Не трубным гласом брал в полон этот город чуткие души, но сокровенным молчанием. Одним оно сулило безотчетный страх и слепую ярость, других зачаровывало вечной скорбью надгробных плит Юзефова. Листами партитуры раскрывались врата и башни. Безмолвно трубили, читая тайные ноты, химеры собора святого Вита. Рядами клавиш мелькали колоннады и лестницы. И были, как скрипки, стрельчатые арки, и были, как флейты, колючие шпили. Математически чистой, холодной, прозрачной мнилась музыка порталов и площадей. Она длилась веками, как заколдованный сон.
Пусть все это так, но что нам за дело до этого города, опушенного нежным рождественским снегом? Возможно, Пешт рядом с ним простоват и незатейлив, как крестьянин, заглядевшийся на чужую ярмарку. Но наше место именно там, где боль и тревоги мира приютились в убогом чулане под лестницей. Такое бывает на переломе эпох, когда век избирает себе подходящее ложе. Разве хлев, куда за звездой Вифлеема спешили волхвы, не казался убогим? А нимбы горели…
Они и ныне сверкают неистовой позолотой на темных фигурах моста. Но не в Пеште — мост через Дунай еще не построен, и вообще он будет цепным, под стать инженерному гению века — в Праге.
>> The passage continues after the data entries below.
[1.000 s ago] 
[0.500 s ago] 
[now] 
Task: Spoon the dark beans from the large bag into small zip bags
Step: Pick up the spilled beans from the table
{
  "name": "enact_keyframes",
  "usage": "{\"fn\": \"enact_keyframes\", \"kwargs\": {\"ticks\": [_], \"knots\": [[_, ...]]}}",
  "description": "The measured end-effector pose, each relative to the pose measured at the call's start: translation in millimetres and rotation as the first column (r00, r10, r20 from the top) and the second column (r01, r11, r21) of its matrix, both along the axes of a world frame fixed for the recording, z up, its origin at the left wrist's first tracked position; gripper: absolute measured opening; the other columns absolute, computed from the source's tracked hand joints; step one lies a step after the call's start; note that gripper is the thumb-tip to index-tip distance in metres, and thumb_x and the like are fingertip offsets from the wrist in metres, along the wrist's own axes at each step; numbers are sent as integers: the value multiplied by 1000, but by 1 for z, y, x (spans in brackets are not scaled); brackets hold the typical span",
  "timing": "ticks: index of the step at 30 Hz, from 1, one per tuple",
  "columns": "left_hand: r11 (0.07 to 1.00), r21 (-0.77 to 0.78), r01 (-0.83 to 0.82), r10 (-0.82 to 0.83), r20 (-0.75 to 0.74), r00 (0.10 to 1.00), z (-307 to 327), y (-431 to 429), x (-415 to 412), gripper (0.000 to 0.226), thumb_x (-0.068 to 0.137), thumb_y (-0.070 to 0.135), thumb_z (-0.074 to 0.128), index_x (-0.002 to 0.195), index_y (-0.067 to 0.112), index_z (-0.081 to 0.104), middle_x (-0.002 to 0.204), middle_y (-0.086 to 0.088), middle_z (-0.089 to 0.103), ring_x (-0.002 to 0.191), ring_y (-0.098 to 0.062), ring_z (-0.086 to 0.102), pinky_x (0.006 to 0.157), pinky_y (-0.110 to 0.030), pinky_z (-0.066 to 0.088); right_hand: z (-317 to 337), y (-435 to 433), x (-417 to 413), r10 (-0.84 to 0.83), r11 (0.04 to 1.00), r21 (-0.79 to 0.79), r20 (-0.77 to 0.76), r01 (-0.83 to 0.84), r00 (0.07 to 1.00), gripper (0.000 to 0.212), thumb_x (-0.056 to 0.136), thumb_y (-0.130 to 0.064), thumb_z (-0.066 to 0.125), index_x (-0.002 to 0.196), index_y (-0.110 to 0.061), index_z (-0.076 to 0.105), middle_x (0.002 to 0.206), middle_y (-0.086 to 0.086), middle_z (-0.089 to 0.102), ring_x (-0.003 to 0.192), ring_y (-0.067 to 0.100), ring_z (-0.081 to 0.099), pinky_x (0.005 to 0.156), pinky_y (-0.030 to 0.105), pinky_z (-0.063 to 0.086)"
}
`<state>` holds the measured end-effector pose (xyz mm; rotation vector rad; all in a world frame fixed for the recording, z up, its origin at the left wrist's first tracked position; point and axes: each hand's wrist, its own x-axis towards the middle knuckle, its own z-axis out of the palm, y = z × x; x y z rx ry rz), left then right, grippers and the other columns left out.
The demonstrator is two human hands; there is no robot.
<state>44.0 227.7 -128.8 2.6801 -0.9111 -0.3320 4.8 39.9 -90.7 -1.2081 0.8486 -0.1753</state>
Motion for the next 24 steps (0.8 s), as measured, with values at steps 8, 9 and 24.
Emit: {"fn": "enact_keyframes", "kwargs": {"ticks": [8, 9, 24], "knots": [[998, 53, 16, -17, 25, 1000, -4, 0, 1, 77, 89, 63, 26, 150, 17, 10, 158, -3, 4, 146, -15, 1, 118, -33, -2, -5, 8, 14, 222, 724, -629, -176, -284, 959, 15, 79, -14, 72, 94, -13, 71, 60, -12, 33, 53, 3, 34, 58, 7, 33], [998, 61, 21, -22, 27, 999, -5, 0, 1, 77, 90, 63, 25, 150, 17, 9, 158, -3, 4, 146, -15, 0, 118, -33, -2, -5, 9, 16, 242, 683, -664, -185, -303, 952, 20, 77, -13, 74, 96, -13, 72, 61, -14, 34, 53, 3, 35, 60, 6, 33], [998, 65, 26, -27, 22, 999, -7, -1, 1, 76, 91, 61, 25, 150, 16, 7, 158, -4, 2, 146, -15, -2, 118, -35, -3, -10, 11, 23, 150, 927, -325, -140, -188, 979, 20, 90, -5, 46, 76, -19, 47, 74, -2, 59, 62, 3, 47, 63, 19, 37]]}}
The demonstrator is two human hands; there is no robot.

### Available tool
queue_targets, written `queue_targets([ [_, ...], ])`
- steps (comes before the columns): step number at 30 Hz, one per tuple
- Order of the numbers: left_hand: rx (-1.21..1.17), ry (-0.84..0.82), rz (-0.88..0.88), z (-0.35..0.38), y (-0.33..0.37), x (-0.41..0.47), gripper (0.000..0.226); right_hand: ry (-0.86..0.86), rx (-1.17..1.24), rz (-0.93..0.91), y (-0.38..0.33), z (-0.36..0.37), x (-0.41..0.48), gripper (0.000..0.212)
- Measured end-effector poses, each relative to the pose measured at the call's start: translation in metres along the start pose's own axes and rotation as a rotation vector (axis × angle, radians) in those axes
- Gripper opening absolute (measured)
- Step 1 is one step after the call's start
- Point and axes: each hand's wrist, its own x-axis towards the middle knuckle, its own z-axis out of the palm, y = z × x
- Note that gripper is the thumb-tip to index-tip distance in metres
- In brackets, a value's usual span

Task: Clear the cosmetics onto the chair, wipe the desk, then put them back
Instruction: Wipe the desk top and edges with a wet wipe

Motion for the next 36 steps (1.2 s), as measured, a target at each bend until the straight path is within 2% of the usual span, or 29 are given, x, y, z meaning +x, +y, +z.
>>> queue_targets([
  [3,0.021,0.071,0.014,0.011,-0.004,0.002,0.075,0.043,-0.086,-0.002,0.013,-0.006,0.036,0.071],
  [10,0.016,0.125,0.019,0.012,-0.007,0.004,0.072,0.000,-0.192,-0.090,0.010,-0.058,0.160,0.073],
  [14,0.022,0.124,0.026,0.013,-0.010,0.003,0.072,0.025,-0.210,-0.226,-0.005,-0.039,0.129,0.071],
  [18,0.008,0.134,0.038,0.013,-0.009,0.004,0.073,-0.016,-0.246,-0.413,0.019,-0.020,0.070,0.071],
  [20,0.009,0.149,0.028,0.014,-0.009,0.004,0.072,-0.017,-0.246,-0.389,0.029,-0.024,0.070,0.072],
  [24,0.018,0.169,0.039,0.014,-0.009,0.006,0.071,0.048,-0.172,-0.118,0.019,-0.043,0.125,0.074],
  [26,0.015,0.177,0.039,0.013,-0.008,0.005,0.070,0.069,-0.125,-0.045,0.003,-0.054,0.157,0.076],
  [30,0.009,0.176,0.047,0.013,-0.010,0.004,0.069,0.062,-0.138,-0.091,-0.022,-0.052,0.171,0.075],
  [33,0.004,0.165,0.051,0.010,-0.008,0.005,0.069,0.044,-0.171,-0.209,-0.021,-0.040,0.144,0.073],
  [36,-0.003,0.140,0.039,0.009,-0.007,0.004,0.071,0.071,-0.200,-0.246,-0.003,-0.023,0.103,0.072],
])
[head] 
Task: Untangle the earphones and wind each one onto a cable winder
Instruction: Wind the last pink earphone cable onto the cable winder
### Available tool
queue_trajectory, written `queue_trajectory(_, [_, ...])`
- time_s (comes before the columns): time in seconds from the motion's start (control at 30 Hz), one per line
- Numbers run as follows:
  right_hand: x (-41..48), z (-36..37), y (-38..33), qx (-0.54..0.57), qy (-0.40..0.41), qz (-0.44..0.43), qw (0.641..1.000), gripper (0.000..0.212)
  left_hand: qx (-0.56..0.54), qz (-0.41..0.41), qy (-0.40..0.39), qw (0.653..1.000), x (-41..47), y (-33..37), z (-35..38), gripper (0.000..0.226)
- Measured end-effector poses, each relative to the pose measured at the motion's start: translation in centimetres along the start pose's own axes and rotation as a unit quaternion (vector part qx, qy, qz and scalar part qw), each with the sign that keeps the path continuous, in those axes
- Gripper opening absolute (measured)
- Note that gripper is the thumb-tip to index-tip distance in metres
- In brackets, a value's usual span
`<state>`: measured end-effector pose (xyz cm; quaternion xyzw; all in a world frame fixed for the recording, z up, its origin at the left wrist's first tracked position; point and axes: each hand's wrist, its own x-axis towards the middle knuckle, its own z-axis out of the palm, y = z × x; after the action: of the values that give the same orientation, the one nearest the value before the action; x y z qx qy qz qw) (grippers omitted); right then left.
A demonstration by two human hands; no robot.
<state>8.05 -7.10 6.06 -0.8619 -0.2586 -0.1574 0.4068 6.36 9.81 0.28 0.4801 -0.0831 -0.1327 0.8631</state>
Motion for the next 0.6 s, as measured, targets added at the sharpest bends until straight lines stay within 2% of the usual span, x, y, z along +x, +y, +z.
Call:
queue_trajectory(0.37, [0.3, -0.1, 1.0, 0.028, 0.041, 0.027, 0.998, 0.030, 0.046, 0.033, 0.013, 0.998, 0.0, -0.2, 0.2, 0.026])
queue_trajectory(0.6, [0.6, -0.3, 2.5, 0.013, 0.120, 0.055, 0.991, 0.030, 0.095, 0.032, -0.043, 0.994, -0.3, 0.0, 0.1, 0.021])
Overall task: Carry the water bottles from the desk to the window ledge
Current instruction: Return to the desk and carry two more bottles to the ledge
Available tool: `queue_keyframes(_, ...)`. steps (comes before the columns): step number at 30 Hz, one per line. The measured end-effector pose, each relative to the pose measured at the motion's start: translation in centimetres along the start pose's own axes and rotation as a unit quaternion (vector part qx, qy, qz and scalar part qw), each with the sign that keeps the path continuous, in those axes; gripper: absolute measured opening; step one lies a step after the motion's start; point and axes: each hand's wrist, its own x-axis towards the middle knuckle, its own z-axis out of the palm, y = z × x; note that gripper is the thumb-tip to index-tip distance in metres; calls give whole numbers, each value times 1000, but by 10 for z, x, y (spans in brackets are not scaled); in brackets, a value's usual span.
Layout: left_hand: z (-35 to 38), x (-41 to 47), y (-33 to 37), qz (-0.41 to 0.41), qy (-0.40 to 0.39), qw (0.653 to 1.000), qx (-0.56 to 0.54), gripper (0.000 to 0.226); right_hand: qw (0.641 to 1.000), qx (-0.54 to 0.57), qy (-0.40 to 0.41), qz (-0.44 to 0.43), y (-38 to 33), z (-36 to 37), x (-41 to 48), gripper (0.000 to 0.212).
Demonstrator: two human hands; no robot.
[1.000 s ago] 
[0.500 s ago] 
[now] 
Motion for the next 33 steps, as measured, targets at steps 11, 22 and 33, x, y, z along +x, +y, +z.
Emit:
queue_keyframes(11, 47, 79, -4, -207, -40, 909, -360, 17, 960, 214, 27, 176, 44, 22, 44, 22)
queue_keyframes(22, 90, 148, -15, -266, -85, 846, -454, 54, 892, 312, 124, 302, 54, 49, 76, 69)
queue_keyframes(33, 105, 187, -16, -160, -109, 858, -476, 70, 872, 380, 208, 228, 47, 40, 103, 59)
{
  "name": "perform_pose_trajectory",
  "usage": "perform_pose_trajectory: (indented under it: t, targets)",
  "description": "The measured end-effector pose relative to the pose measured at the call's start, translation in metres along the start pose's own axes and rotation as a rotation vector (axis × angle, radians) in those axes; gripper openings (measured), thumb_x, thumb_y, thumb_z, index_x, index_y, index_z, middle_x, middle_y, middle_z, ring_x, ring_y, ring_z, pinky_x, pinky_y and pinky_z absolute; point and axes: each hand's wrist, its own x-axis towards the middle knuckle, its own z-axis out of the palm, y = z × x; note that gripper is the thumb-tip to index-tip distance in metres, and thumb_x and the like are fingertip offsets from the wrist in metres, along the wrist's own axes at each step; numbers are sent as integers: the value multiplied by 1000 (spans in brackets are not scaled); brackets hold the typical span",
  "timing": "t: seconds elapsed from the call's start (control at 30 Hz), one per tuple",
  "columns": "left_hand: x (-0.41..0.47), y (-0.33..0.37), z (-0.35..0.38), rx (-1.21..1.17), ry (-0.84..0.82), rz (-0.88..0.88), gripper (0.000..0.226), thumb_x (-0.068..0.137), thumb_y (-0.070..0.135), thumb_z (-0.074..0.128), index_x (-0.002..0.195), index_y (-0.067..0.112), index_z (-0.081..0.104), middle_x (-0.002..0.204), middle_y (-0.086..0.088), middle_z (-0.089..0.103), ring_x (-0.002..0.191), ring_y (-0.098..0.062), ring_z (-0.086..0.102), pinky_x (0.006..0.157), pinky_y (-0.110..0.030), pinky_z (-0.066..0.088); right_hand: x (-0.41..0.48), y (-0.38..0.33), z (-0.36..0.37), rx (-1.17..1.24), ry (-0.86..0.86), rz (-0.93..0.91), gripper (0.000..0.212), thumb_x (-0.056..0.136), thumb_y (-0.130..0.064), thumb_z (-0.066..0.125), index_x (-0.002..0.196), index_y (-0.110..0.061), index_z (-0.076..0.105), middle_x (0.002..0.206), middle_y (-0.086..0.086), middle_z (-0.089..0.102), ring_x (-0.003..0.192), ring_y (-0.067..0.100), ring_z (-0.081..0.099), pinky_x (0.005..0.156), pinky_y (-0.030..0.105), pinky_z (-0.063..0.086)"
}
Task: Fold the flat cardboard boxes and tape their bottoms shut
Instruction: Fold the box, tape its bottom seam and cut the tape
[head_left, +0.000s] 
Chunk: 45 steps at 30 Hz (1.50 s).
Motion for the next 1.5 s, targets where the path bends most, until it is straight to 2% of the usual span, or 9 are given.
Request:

Мы не вольны расстаться с ее площадями, с тесно пригнанной серой брусчаткой, светящейся ночью, как сине- зеленая рыба. Затянулось прощанье. Пора повесить жестяный венок у костра Яна Гуса. Он давно отгорел, и эпоха, корчась, как меняющая кожу змея, намечает новые возлюбленные жертвы.
Века не признают государственных границ, тем более что Прага и Пешт лежат в границах единой империи — под черным двуглавым орлом. И вообще далеко за пределы надменного клича о габсбургском «крае мира» разносится требовательный клекот колокольчика, которому, как послушные школяры, внимают даже великие мира сего: императоры, короли, духовные и светские владетельные князья. Смерть не делится властью ни с кем. Напоминая о неизбежном, призывая задуматься о неминуемом и сберечь до конца человечность, не умолкает колокольчик ни днем, ни ночью, и в радости, и в горе продолжает звенеть в ушах.
Что уготовил Козерог, Зверь двенадцатого часа, великим и малым? По ком пророчески скорбит колокольчик в тисках фаланг? Может быть, в том и заключается сирая радость земной юдоли, что заглянуть в грядущее не дано.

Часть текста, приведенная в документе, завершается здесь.